Ce principe explicatif permet de mieux saisir l’axe essentiel du Kitâb al-furûq,
autre ouvrage de Tirmidhî consacré au langage. En effet, de même que la contradiction
entre la parole et l’acte constitue une dénonciation de leur auteur, de même la précision
du langage permet de mettre en évidence les intentions profondes, radicalement
opposées, de deux personnes accomplissant en apparence le même acte.
Dans les deux cas, le verbe, de par la fonction que Dieu lui a conférée, tout
comme de par son origine et son lien à toute la création, possède en lui-même une
puissance en quelque sorte autonome, y compris lorsqu’il est envisagé au niveau humain.

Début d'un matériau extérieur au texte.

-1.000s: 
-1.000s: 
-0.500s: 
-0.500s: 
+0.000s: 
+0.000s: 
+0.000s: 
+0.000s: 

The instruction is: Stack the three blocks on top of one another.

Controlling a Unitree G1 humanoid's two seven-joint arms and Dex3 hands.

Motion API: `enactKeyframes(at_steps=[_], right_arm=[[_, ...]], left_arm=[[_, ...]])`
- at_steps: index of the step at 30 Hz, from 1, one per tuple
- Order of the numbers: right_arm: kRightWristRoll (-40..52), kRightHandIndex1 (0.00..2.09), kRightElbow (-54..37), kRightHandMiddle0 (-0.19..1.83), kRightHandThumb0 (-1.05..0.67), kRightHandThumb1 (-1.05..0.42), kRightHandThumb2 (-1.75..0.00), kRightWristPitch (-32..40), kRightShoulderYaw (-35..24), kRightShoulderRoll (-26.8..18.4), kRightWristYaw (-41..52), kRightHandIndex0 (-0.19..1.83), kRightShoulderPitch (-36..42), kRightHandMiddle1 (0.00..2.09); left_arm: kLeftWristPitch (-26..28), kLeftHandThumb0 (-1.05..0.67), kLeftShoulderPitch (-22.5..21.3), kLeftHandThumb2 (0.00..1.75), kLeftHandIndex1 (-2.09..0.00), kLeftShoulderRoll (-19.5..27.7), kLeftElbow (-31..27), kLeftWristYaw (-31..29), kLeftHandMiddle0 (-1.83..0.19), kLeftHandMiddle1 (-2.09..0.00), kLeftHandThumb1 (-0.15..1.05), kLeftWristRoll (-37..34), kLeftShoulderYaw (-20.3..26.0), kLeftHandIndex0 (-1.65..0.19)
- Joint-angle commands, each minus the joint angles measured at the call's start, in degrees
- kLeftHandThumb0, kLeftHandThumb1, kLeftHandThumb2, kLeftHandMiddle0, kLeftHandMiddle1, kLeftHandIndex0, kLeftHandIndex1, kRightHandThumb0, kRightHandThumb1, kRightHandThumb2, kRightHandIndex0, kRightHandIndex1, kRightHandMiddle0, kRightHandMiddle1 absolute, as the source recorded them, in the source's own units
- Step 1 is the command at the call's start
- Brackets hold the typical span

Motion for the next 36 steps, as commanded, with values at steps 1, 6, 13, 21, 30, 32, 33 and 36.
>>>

De même que la parole de Dieu a été instituée par Lui-même comme une force capable
de Le contraindre à toujours faire triompher Sa miséricorde, de même, la parole de
l’homme est en mesure, aussi bien de réaliser le salut de celui qui parle que de devenir
pour lui un “juge”, arrachant le voile des secrets de ses actes ainsi que des intentions qui
les régissent . 118
115Ibid., f. 76.
116Ibid., f. 73.
117Ibid., f. 78.
118En plus d’une coïncidence frappante de la théorie exprimée dans ces textes avec une conception de la
double fonction du Verbe en théologie chrétienne, il peut être intéressant de rappeler que c’est sur des
principes extrêmement proches de ceux-ci, à savoir une certaine “autonomisation du langage”, dépassant
les limites de la conscience individuelle, que s’élaboreront les bases de la psychanalyse moderne, aussi
bien en ce qui concerne l’aspect “thérapeutique”, mental et physique, que la question du “dévoilement”
des intentions cachées, dans les rapports du mot d’esprit avec l’inconscient, par exemple.